Brasil, um painel e um passaporte"Em 1958, Nina, que tinha sido minha namorada em Israel e veio para o Brasil com a família, me avisou de um concurso promovido pela TV Tupi para a execução de um mural no prédio deles. Eu já era artista plástico. Me inscrevi, mandei os croquis e venci. O painel ainda está lá: são índios de 7,5 metros de altura, no lugar mais alto de São Paulo, no Sumaré, onde hoje funciona a MTV. Uma vez no Brasil, me juntei ao pessoal do CPC, Centro Popular de Cultura, o Guarnieri, o Juca de Oliveira, o Augusto Boal e, entusiasmado com eles, fui ficando. Fiz uma gráfica para imprimir gravuras. O Brasil se tornou minha pátria também. Me juntei ao Partido Comunista com Mário Schenberg, Villanova Artigas e Oscar Niemeyer, que se tornou um amigo próximo. O prédio da MTV foi tombado recentemente, recebi a notícia com muita alegria. É uma garantia de que aquilo será preservado. Em 1964, no dia seguinte ao golpe militar, já comecei a ser procurado. Estava envolvido demais com o Partido Comunista e o CPC, era perigoso para eles. Peguei um cachimbo, tabaco, um passaporte e um talão de cheques e fui atrás de gente do Mapam, aquele mesmo partido do qual eu havia rasgado a carteirinha, em São Paulo. Tínhamos divergências, mas numa hora dessas eles precisavam me ajudar. Me transferiram para o Rio, onde ficava a Embaixada de Israel. Fiquei lá alguns dias e arranjaram um voo para Israel. De 1964 a 1986 morei em Haifa e trabalhei como conselheiro de arte da prefeitura. Em 1986, virei presidente do conselho dos artistas plásticos de Israel. Em 1987, 20 anos depois da Guerra dos Seis Dias, fizemos uma exposição com 67 artistas, metade árabes e metade judeus, contra a ocupação israelense de terras palestinas. Voltei ao Brasil em 1995 e fiquei.
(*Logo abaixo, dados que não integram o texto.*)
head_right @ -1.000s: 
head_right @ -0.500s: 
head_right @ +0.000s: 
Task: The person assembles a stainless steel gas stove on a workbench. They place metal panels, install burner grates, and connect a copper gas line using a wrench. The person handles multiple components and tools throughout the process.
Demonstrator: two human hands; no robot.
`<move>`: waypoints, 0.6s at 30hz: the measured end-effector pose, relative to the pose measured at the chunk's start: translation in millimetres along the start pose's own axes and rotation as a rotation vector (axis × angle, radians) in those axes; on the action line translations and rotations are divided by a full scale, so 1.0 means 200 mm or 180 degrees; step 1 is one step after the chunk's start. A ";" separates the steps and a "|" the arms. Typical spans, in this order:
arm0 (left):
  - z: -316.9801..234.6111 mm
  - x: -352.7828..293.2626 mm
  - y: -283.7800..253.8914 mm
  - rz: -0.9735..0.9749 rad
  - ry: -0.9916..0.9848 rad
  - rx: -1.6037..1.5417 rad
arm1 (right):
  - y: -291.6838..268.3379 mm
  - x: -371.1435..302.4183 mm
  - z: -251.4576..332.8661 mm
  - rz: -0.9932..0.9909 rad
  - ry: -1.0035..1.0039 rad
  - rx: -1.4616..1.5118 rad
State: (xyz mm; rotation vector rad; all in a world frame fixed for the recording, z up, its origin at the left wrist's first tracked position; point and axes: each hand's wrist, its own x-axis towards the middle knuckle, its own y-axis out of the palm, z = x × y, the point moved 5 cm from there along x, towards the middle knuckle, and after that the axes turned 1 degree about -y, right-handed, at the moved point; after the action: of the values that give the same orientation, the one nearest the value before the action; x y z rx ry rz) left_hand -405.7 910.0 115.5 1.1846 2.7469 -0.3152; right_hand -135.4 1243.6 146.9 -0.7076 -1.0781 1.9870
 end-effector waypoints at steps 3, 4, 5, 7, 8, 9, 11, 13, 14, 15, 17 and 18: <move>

Reféns de um Estado distante"O problema é que a política do Estado de Israel, desde sempre, foi de derrubar tentativas de negociação de paz, pois eles não queriam um Estado palestino ou um Estado binacional. Nós, da geração de 1948, chegamos à conclusão de que a grande euforia por um Estado não levou em conta que iríamos nos tornar um país ocupante e, com o tempo, um país baseado nos princípios fascistas mais radicais. Temos agora uma bomba atômica e um muro de 650 quilômetros de extensão e 8 metros de altura. Nos jornais dos últimos dias, senti uma tristeza enorme ao ver fotos de israelenses procurando abrigo nas ruas das cidades bombardeadas. Afinal, os mísseis e foguetes que saíram de Gaza não passaram por cima do muro? Então para que ele serve? Serve para separar famílias, tornar o caminho dos palestinos mais difícil, e eles já estão fartos disso. Um pacifista israelense, Gershon Baskin, disse que o assassinato de Ahmed Jabari, líder militar do Hamas, foi um 'erro estratégico'. Não foi um erro estratégico, é a estratégia de sempre. A estratégia é não querer a paz. Yitzhak Rabin (primeiro-ministro de Israel em 1974-1977 e 1992-1995) e Yasser Arafat (líder da Autoridade Palestina) representavam os maiores perigos para Israel, pois eram capazes de estabelecer uma paz de fato na região. Rabin foi morto por um judeu ortodoxo de extrema direita e Arafat terá seu corpo exumado ainda este mês porque suspeita-se que ele tenha sido morto por exposição a substâncias radioativas pelo serviço secreto israelense. Quando começaram esses últimos ataques jovens saíram às ruas aqui em São Paulo, na Av. Paulista, para protestar contra o Hamas. Eu me pergunto, o que eles estão fazendo? Aqui, por serem judeus, ficam reféns de um Estado que pratica essas atrocidades. Não têm o direito de votar lá, mas assumem, aqui, os crimes deles.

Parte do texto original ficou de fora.